WHAT THE EXERCISE ASKS ::
Search the entries for the word "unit" and report each line that has it.

SOURCE MATERIAL ::
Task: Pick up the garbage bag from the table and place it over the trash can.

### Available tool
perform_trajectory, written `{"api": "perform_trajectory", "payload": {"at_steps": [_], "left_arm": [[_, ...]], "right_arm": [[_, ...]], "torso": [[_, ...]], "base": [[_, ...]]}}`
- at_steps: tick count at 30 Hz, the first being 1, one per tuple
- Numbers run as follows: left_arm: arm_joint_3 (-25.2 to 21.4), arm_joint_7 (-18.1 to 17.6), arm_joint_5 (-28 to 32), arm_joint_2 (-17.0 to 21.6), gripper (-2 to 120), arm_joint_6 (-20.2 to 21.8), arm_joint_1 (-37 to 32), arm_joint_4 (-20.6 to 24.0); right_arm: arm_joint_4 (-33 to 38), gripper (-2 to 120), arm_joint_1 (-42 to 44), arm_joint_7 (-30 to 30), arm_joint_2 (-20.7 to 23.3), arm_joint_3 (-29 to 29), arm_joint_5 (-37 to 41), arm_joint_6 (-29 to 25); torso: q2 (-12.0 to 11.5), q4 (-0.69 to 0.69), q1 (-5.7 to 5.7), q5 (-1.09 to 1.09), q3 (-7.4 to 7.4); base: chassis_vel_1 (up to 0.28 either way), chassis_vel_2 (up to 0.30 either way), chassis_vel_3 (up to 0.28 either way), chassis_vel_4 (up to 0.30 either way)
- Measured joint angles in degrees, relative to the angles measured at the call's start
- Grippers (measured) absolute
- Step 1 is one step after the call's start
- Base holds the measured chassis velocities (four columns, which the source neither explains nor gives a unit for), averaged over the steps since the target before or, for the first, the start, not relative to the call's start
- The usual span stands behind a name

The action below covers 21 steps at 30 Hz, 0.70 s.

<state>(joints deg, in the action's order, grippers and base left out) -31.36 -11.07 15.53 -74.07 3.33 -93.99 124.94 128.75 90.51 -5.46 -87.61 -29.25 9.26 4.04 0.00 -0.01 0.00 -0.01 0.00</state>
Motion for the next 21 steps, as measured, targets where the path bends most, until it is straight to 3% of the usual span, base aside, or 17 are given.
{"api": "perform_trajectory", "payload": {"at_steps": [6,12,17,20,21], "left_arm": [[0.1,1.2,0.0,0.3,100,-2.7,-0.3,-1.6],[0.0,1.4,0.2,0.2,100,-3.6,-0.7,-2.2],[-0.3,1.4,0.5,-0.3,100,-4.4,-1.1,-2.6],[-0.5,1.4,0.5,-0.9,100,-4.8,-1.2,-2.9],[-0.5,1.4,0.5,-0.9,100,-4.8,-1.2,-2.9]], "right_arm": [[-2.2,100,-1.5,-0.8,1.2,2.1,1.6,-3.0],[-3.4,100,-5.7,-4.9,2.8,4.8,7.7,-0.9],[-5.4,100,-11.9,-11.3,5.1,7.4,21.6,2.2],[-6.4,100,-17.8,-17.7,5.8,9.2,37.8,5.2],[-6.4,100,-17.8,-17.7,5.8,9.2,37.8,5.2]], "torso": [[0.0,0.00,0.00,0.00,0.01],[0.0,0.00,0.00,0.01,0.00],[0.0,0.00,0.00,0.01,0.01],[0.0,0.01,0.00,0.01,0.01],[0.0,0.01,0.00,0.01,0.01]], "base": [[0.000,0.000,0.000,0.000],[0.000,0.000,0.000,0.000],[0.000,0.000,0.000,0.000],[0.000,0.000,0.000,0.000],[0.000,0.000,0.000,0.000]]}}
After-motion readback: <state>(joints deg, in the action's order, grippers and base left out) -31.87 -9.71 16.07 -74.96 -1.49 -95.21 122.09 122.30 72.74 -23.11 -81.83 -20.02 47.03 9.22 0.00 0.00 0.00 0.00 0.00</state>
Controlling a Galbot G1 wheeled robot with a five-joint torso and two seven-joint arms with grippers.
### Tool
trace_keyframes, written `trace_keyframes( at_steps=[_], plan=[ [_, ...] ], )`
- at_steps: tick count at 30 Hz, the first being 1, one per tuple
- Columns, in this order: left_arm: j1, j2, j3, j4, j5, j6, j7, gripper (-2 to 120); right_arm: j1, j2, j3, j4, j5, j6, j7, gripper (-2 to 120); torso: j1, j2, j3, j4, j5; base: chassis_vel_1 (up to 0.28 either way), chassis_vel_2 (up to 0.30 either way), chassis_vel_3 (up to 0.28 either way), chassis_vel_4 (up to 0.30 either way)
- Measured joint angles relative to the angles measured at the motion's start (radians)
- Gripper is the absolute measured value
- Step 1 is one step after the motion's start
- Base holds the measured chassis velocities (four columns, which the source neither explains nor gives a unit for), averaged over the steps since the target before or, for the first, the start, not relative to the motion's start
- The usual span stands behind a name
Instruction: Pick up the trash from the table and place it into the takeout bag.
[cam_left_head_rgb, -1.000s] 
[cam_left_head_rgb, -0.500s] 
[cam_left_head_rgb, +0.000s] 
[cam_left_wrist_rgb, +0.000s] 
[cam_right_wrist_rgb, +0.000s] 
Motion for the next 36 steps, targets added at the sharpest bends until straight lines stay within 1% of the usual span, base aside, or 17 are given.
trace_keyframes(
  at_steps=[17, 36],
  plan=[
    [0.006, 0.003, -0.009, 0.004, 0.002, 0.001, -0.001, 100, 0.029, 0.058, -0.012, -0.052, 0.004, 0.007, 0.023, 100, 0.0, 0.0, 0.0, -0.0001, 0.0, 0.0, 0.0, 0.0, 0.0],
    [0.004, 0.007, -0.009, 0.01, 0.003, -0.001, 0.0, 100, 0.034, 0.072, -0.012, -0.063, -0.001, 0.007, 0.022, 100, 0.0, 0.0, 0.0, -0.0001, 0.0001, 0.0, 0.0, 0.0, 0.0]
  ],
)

EXERCISE SOLUTION ::
- Base holds the measured chassis velocities (four columns, which the source neither explains nor gives a unit for), averaged over the steps since the target before or, for the first, the start, not relative to the call's start
- Base holds the measured chassis velocities (four columns, which the source neither explains nor gives a unit for), averaged over the steps since the target before or, for the first, the start, not relative to the motion's start

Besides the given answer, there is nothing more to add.